Kind of makes me think of the movie about the end of the world and they are going to survive, then its not the end, and I have a weird question: On
that Life after humans, who survived to film it all?
Ok back to my internal dialogue. So we are up against insurmountable odds. We have little or no contact with each other, we have a few guns, maybe
some ammo, if not the guns are only good for hammers. But hey, every little bit helps.
Half of the populace does not believe in God, the other half wants to but has not seen a Biblical miracle in so long they are a little unsure.
Ok there are a few who have faith in God, but what kind of God?
So, if the US is falling and all other countries are already there, then there is no place to really go. So maybe we should just lay down and die? Or
maybe join the club. Or maybe God will save us all. Or maybe the aliens will have a go at us.
So I have a thought, actually I have many every day, but some are not on topic.
Lets get together and have a big party and then kick some butt. Or we can build a place of safety, and, I know, where? So has anyone polled the
Governors of the several states to see where they stand and to ask them which one would like to be ground zero for the new revolution?
Bet no one thought of that? Wow just realized I haven’t eaten all day, must be the fact my blood sugar is dropping. So I will return to my inner
dialogue in a public setting, after I stop shaking.

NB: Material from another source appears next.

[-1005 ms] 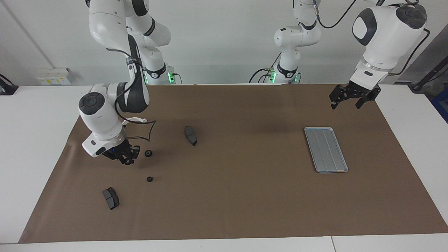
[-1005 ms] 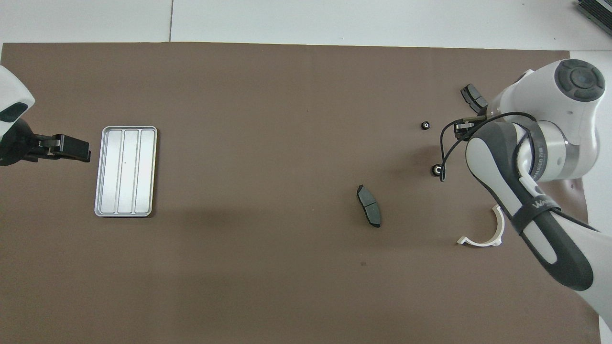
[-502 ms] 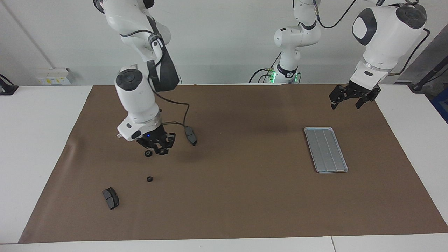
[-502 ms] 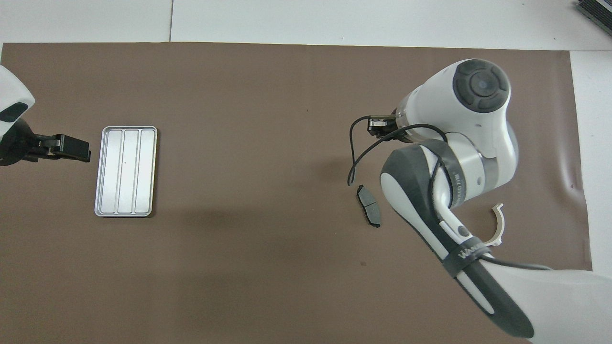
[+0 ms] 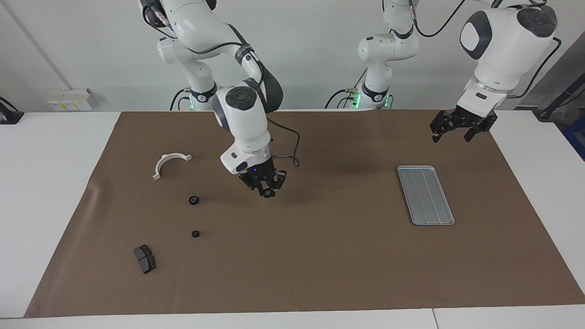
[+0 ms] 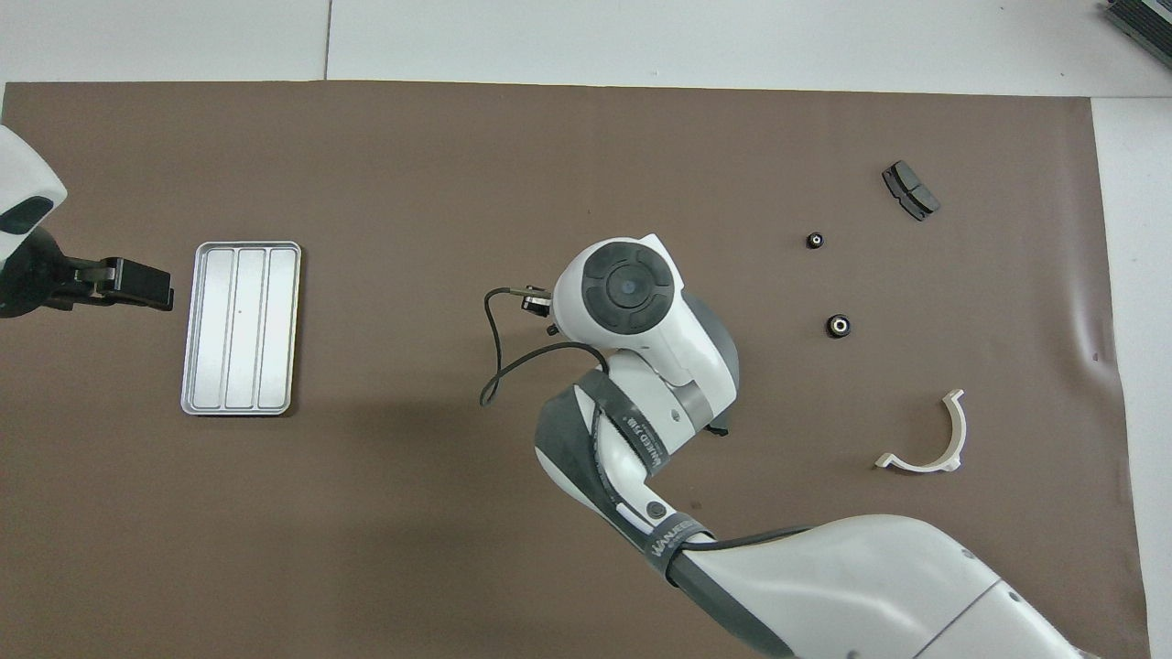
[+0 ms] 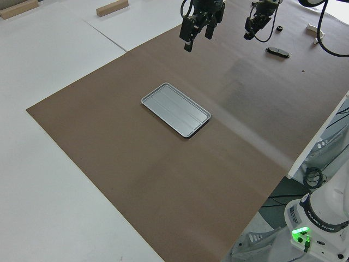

I am so cabin fevered. I sold my business a year ago to help my sis and I and, my 9yo, moved in with her, as I was no longer able to handle a place of
my own. I live in this single bedroom and we have a bath to use, but in subtle and sometimes, not so subtle ways, we are reminded this is not our
home.
I would love to live in a fifth wheel with solar panels and a portable wind generator for back up. Sat TV and Web and be mobile. Do something that
requires us to travel around America and get paid to do it.
I sit here in the middle of nowhere, with a car that is more like an unruly mule. It is a homebody and complains vigorously if I try to take it to
town. We have tried to reach out and meet people but I have never lived in a more inhospitable place.
“Please release me let me go” I was just singing that, but you can’t hear me. The song police however ruled me unfit to sing in public.
My blood sugar is low again. No food, no job, but I have my sanity. They can’t take that away from me. And don’t post some vile answer that says
they can, I am enjoying my temporary illusion.
But seriously folks where is the silver lining? The End of the Rainbow and the pot of Gold? With my present luck its in Alaska.
This thread is called Randomness……………….. And its green thread. I have tried chat rooms, but intelligent conversation is not spoken there.
Forums are ok, but the feedback is so…..delayed.
I mean what if I posed a question such as, “ is hanging a good way to die?” and I did not get an answer for like a week, I would have to start
over. I have many examples, but I think you get the drift.
This was an example do not call 911. But you could stop by with a good Carl’s Jr. Burger, they look so good on tv.
Ok I will take a brief break from my public inner dialogue and let some of you random folks bait me for future postings.